By Gina Peebles, Assistant County Manager – Chief of Staff, Alachua County
In April 2018, the Equal Justice Initiative (EJI) opened a public museum and memorial in Montgomery, AL for the 4,400+ African Americans who were lynched between 1877 and 1950. In Florida alone, 317 documented lynchings occurred (https://lynchinginamerica.eji.org/explore). While 18 are recorded on the EJI website for Alachua County, our Historical Commission found evidence of more than 50 local lynchings (https://truth.alachuacounty.us/Timeline).
The six-acre EJI memorial has 800 six-foot permanent monuments etched with the names of lynching victims. Local governments can engage in a citizen led “Community Remembrance Project” to request their memorial marker be transferred to them for local display. Therefore, on June 26, 2018, the Alachua County Board of County Commissioners approved a motion initiating a community led Truth and Reconciliation process including:
- setting an example for how local government can recall its role in our history of racial injustice;
- researching its history of any government actions or inactions that deserve to be remembered;
- co-sponsoring one or more symposiums or conferences on “truth and reconciliation;”
- facilitating town hall meetings where people can tell their story and react to historical findings;
- assisting in public reading projects;
- creating an online archive of documents, images and recordings, related to this project;
- inviting others to participate in a similar process for their organization;
- formally requesting that the memorial marker of Alachua County victims of lynching be transferred to County government:
- As soon as the EJI requirements have been met;
- Determined through a public process where and how the monument will be displayed;
- Having raised sufficient public and private funds to properly display and interpret the monument;
- Explore how those names not on the EJI Memorial will be properly memorialized in Alachua County and Montgomery, AL;
- Explore the possibility of collecting jars of soil from or near the lynching sites as well as providing some to the display in Montgomery, AL; and
- Explore the possibility of road signs near the sites that would direct those interested in the matter to the information.

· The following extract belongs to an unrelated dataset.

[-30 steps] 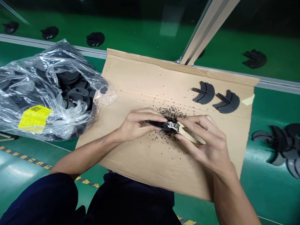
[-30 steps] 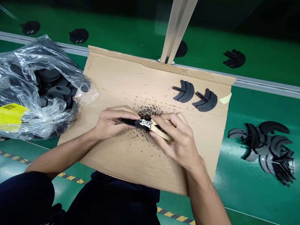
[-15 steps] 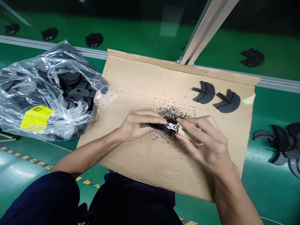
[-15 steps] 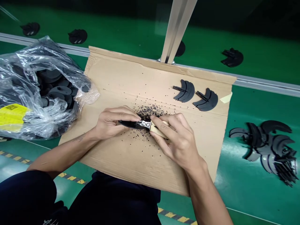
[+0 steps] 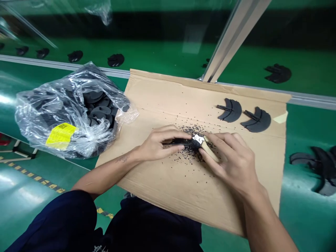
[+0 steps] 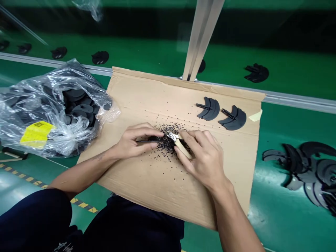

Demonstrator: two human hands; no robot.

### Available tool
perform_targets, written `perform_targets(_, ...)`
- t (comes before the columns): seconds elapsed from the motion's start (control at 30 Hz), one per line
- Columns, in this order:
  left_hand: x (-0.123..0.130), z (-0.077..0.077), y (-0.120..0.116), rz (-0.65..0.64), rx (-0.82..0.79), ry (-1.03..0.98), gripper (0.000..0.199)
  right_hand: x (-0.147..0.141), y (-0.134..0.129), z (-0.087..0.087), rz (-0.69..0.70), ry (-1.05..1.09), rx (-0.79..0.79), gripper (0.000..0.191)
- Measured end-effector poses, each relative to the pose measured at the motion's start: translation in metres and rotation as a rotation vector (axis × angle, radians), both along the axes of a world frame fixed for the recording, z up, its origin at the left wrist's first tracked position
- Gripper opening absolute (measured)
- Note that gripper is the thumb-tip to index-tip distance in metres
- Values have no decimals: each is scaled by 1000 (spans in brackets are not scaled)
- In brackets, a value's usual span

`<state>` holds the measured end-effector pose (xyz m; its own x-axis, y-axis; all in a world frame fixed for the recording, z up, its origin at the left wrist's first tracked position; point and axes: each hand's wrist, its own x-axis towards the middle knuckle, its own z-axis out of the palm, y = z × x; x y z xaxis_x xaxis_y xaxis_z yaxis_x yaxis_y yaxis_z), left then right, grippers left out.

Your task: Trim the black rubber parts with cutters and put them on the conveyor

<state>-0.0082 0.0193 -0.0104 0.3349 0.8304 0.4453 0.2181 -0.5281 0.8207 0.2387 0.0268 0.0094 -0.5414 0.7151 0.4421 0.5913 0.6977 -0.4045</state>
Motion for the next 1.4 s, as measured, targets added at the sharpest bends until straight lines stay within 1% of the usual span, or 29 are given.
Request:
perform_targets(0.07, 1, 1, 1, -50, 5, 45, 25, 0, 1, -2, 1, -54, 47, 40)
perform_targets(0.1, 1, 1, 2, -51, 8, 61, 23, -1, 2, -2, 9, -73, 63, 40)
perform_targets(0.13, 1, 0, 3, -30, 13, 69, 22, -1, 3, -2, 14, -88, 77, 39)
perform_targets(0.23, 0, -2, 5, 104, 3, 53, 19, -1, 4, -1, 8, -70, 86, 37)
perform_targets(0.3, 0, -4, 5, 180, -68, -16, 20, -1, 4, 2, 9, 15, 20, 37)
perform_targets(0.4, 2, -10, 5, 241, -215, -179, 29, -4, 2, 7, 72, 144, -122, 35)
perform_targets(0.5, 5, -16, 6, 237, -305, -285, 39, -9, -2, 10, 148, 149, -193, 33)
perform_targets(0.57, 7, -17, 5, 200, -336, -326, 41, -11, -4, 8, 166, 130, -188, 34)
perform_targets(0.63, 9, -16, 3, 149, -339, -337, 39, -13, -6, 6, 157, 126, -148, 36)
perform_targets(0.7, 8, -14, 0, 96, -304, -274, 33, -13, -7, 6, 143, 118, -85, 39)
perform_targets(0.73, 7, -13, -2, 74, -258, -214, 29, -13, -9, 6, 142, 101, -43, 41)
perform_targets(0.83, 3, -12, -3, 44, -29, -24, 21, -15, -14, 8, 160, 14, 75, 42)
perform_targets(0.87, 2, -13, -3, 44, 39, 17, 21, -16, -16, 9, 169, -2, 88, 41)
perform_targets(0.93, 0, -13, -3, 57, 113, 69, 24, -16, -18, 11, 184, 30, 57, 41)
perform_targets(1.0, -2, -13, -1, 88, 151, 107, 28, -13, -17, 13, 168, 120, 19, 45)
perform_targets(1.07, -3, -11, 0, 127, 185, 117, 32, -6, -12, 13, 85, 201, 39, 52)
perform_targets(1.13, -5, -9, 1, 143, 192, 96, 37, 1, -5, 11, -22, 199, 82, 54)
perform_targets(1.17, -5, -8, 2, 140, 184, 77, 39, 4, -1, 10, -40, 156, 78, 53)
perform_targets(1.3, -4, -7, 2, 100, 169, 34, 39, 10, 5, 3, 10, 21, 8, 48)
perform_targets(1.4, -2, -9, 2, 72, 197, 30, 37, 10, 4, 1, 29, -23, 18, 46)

- requesting all County advisory boards to consider their role, if any, in this process; and
- analyzing the public and private resources needed to complete these tasks.
Alachua County sent three staff (our Historical Commission liaison, Equal Opportunity Manager and web content developer) to travel to Montgomery. While there, they visited the Lynching Memorial; the Rosa Parks Marker and Museum; First Baptist Church (Martin Luther King’s Church); City Hall; and St. Jude. This trip helped them to gain an understanding and appreciation of the Board’s direction and inspired the content now readily available on our Alachua County Truth and Reconciliation landing page (available by clicking: Here.)
A group of interested citizens, known as the Community Remembrance Project Committee, stepped forward and created research; soil collection event; historic marker; school board essay contest; community education; and memorial quilt subcommittees. They helped coordinate logistics for a Memorial and Candle Lighting Service for Alachua County’s Victims of Lynching held in February 2020. A 5-minute video of the event is available by clicking: Here. Two original poems from Alachua County’s Poet Laureate, E. Stanley Richardson were written for the event, “Century Oak” and “An Elegy for Black Bodies” available by clicking: Here.
The Committee continues to meet monthly and is currently coordinating soil collection ceremonies on known lynching sites (with willing property owners) with the intent of keeping one jar of soil for local display and sending one jar to EJI for display in Montgomery.
Even after EJI authorizes Alachua County to bring our local marker home, we will continue to engage our community in public conversations shedding a light on our commitment to Truth and Reconciliation.